--- Work to complete ---
Every line below between the one holding "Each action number" and the one holding "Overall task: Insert", inclusive, should be copied exactly, and no other line.

--- Exercise inputs ---
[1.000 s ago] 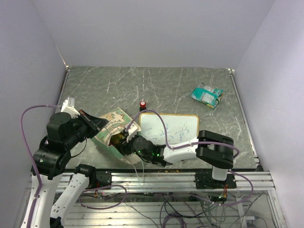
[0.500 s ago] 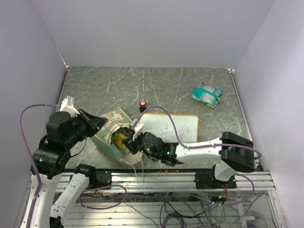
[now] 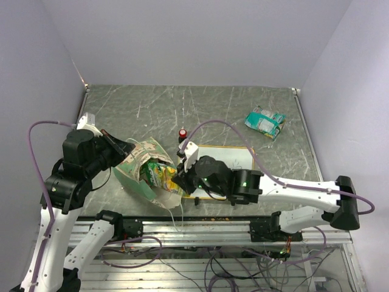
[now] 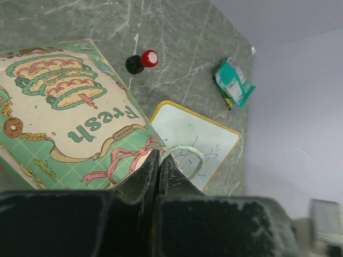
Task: Take the snacks out of the paper bag
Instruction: Take out the snack from the paper bag, then place the snack at the center of the board.
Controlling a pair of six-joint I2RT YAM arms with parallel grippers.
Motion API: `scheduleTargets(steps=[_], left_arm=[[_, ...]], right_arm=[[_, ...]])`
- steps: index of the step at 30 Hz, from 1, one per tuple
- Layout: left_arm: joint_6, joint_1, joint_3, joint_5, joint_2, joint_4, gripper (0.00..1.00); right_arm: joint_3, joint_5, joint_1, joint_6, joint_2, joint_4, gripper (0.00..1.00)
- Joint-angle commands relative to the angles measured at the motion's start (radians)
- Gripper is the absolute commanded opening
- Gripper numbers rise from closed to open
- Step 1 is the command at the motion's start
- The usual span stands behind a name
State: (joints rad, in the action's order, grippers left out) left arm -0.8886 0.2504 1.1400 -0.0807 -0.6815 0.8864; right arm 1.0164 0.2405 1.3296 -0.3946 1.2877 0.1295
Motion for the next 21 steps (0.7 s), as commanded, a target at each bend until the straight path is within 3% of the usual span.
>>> scheduleTargets(steps=[1,7,11,16,19,21], left_arm=[[0.033,0.003,0.058,0.068,-0.034,0.032,0.07],[0.066,0.003,0.096,0.097,-0.103,0.055,0.07],[0.063,0.003,0.097,0.105,-0.112,0.058,0.07],[0.068,0.003,0.095,0.082,-0.112,0.062,0.07],[0.075,0.003,0.087,0.068,-0.099,0.050,0.07],[0.074,0.003,0.085,0.060,-0.089,0.040,0.07]], right_arm=[[0.194,0.077,-0.001,0.057,-0.058,0.342,0.00],[0.325,0.159,-0.001,0.143,-0.126,0.587,0.00],[0.299,0.298,-0.002,0.117,-0.258,0.600,0.00],[0.294,0.595,-0.012,0.100,-0.327,0.582,0.00],[0.319,0.639,-0.106,0.207,-0.308,0.513,0.00],[0.344,0.514,-0.281,0.290,-0.276,0.459,0.00]])
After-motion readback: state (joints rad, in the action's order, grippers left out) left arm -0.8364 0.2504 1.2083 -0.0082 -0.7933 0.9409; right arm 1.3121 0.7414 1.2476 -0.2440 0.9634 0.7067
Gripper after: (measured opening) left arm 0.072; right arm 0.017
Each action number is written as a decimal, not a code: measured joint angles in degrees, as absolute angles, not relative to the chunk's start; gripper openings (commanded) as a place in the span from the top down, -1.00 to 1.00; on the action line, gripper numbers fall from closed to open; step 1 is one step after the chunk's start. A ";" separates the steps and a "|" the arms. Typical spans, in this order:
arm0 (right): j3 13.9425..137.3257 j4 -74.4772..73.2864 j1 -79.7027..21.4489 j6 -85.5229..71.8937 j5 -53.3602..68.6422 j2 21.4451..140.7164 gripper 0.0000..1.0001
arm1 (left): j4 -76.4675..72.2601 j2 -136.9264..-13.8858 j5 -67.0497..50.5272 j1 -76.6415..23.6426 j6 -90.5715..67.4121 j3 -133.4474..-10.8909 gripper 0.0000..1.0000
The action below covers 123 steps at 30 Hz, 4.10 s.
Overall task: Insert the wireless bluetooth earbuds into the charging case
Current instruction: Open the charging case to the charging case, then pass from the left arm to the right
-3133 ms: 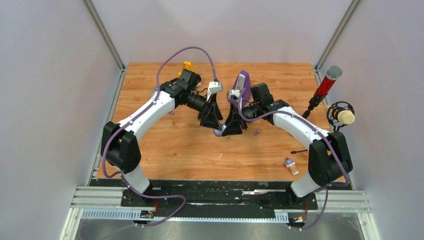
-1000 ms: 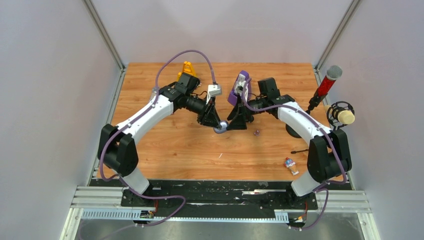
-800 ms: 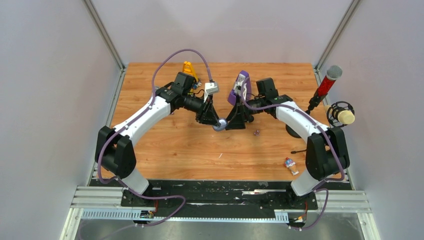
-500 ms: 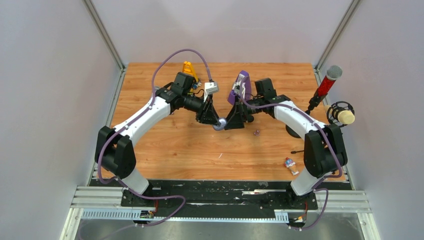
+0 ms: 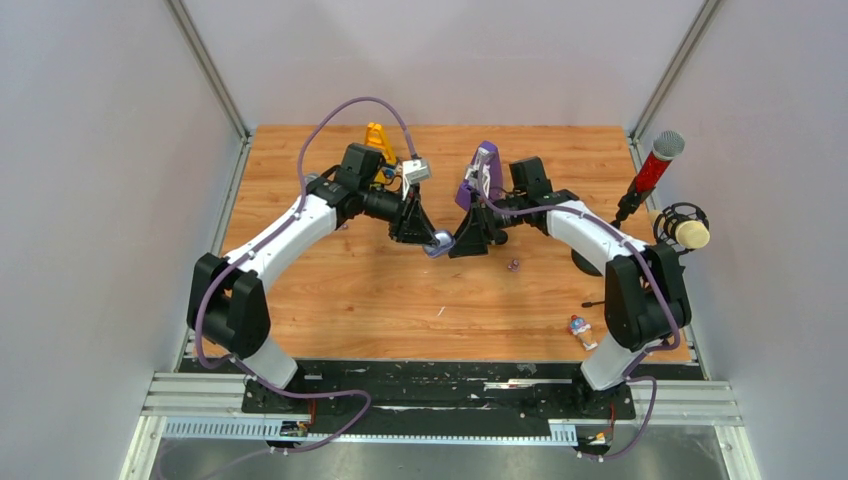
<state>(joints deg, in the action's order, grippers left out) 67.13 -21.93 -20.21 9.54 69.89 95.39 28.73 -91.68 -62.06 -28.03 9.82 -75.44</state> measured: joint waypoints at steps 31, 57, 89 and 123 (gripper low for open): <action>56.16 18.13 -17.80 -28.36 67.75 92.64 -0.57 | -10.74 -85.08 -60.16 -16.93 -26.65 -56.38 0.80; 59.24 54.17 -23.90 -65.12 61.54 112.09 0.14 | -29.87 -82.52 -47.66 -12.73 -50.09 -44.95 0.99; 68.14 57.47 -26.24 -71.46 63.37 119.87 0.38 | -30.72 -82.52 -46.37 -12.67 -50.96 -44.71 1.00; 80.07 0.56 -27.09 -25.06 55.00 109.71 0.76 | -26.11 -76.36 -46.74 -0.54 -47.27 -45.78 -1.00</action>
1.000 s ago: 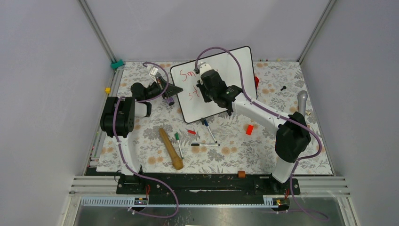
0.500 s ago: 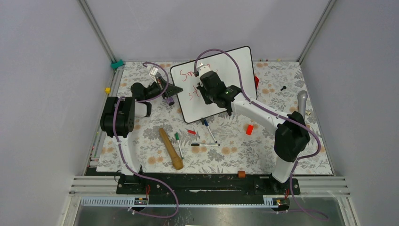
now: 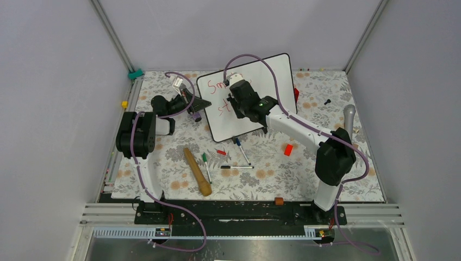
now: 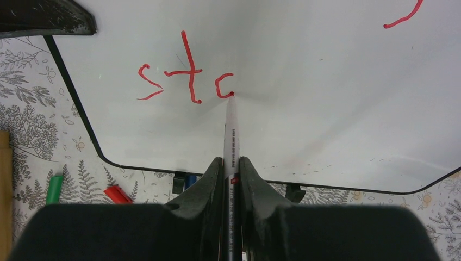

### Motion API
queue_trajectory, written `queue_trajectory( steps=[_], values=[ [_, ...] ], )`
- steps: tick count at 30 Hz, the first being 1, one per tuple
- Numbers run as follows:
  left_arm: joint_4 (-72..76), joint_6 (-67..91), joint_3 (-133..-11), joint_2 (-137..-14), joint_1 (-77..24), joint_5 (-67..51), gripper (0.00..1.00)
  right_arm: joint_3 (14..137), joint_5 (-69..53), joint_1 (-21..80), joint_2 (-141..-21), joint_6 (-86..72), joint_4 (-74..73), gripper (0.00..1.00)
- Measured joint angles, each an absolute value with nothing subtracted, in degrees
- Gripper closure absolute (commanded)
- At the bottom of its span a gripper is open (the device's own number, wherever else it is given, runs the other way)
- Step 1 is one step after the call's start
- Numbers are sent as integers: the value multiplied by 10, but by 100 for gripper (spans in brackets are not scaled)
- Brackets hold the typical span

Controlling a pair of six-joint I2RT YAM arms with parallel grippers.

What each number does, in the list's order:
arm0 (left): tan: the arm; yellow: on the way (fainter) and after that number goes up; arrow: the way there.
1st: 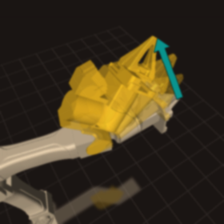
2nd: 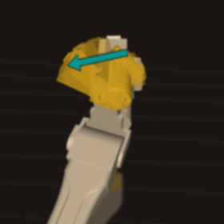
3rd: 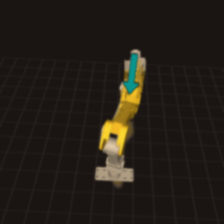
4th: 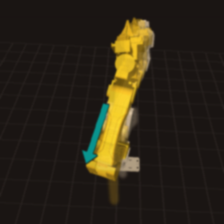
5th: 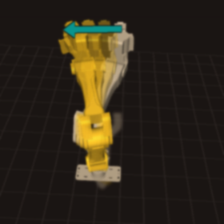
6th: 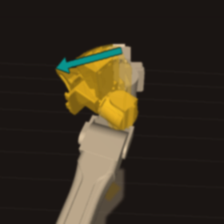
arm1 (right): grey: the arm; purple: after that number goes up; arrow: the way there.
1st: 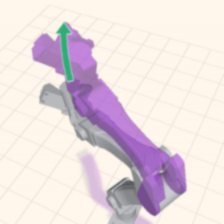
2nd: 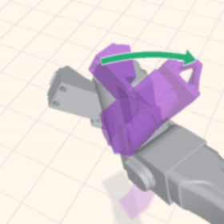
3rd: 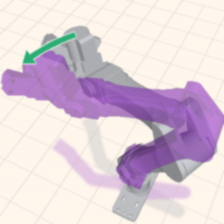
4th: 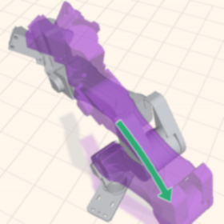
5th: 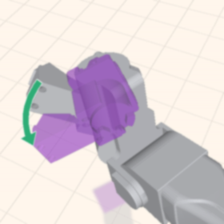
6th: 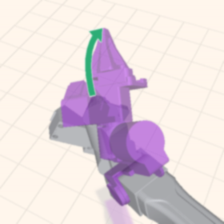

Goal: Write a sentence on the whiteboard

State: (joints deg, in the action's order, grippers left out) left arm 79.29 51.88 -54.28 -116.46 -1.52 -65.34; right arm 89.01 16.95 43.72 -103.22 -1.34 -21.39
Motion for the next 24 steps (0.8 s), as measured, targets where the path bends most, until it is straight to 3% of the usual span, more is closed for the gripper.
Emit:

--- Output below ---
Each action number is written as a decimal, not a code: measured joint angles in degrees, as absolute angles, not relative to the chunk's start; gripper openings (commanded) as a place in the span from the top down, -1.00 to 1.00; on the action line, gripper numbers fall from closed to open; step 1 is one step after the chunk's start. A ";" separates the steps and a "|" the arms. Typical spans, in this order:
arm0 (right): j3 13.9425..137.3257 j4 -74.4772..73.2864 j1 -79.7027..21.4489 j6 -85.5229..71.8937 j5 -53.3602..68.6422 j2 21.4451..140.7164 gripper 0.0000..1.0001
arm1 (left): j4 -76.4675..72.2601 j2 -136.9264..-13.8858 j5 -67.0497..50.5272 j1 -76.6415..23.6426 j6 -90.5715..67.4121 j3 -133.4474..-10.8909 gripper 0.0000..1.0000
The action below covers 123 steps at 30 Hz, 4.10 s.
Overall task: Insert the wireless bluetooth earbuds into the charging case

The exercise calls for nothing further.